A few days after Jeff’s birth, I was visiting with the chief financial officer of the firm that produced and installed all the solar equipment we had sold. I was shocked when he mentioned that they had sold $40 million dollars’ worth of equipment. I was their insurance agent and major sales arm, so I knew approximately how much equipment they had produced, which was a lot less. My partner and I discussed this disturbing development and consulted legal counsel. We sent the solar company a letter mentioning our concern that they had not produced all the equipment they had sold and demanded that they deliver to us within ten days all the equipment purchased by our customers. The deadline came, and the solar company filed bankruptcy. I did not want to add to the stress of our son’s life-and-death struggle, so I chose to not yet tell Jean about this developing financial disaster.
Two weeks after our son’s premature birth, Jean’s mother died of heart failure. Our life was turned upside down in an instant. We didn’t know if our son would live, Jean’s mother was dead, and I didn’t feel comfortable telling my wife that not only was our financial security in jeopardy, but we also may have been involved in a large fraud.
After her mother’s funeral, I told Jean what was happening with the solar company. It was a great relief to feel her support and move forward as a team to deal with life’s challenges. Life is like riding waves. Sometimes you are up, and sometimes you are down. The key is to learn how to hang on and enjoy the ride. When you are down and feel all alone, it is good to remember that life is dynamic, and your situation will change. Even though going through such hard times seems unbearable, when we look back, we realize that those are the times we learned some of our most important life lessons.
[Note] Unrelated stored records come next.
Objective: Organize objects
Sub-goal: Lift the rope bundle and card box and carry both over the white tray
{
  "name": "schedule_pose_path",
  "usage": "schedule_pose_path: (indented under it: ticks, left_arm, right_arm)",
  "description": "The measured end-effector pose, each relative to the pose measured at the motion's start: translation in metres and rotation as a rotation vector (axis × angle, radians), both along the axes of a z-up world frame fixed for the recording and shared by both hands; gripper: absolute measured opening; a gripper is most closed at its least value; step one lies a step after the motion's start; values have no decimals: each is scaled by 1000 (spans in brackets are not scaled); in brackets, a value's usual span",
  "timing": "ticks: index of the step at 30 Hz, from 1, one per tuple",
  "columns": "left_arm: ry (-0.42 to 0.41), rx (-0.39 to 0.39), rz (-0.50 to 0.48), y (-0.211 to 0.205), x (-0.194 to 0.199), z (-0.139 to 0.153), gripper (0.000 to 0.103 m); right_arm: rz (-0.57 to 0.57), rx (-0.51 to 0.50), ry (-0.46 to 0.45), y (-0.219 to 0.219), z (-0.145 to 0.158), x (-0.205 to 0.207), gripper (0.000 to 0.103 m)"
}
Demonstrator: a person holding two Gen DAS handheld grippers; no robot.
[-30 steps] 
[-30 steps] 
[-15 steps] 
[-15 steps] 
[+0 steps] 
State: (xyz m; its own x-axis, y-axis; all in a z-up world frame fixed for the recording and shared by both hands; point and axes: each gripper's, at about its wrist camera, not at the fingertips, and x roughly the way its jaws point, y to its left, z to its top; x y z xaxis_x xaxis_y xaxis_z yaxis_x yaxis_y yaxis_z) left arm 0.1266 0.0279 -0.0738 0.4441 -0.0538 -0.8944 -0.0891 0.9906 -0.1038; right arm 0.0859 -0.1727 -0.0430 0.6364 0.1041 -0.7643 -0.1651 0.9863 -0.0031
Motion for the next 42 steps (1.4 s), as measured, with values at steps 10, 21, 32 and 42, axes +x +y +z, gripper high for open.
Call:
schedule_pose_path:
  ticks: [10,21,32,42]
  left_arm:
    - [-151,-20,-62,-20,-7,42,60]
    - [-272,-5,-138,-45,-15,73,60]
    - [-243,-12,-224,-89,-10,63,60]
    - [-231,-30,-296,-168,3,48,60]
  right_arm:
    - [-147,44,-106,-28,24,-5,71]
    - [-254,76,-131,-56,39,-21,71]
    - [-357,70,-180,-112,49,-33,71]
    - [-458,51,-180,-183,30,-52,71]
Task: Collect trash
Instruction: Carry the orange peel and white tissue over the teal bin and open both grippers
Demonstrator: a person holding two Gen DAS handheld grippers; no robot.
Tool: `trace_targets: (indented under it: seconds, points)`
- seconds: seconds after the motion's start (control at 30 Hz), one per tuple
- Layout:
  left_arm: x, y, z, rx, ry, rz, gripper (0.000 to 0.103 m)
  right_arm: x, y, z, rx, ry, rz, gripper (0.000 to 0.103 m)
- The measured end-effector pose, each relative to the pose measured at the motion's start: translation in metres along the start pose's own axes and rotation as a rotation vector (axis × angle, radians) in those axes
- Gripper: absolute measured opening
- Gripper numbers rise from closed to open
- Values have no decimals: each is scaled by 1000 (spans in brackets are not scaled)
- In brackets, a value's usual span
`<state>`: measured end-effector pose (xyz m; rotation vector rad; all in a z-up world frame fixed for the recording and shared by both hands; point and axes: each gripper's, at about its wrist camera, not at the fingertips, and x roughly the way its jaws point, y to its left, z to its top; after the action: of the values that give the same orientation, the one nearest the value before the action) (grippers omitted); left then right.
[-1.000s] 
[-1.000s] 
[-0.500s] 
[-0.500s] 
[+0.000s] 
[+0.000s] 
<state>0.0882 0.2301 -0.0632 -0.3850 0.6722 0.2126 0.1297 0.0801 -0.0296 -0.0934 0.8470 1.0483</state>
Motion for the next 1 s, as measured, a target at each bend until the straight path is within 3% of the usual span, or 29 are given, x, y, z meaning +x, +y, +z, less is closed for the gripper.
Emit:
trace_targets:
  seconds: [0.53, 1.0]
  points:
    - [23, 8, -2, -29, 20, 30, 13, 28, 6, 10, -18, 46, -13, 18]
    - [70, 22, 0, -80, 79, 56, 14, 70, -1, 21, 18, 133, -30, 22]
The doctors warned us that if our son survived, he would probably have serious mental disabilities. As it turned out, he not only survived but is highly intelligent. He has become one of the youngest partners at a prestigious patent law firm. We have been blessed with five other children, each of whom is an equally amazing individual. The four owners of the solar company were convicted of felonies, including tax fraud for backdating contracts. Fortunately, my partner and I were able to show authorities that we returned and did not process backdated purchase orders received from our salesmen. I am so glad that we were honest and did not fall prey to the temptation to make a quick buck by turning a blind eye to deceit.
Unfortunately, the owners of the solar company didn’t initially realize that it would cost more to produce and install the solar panels they sold than they had planned. Instead of immediately stopping, they decided to try to fix the problem by selling more panels without manufacturing all of them in hopes of buying time so they could cut costs down the road. When anyone checked on the inventory, they swapped out the serial numbers to avoid discovery of the fraud. I knew these individuals quite well and believe that they did not start out planning to defraud people. But they had not learned the life lesson to stop digging when you are in a hole, so they found themselves in prison.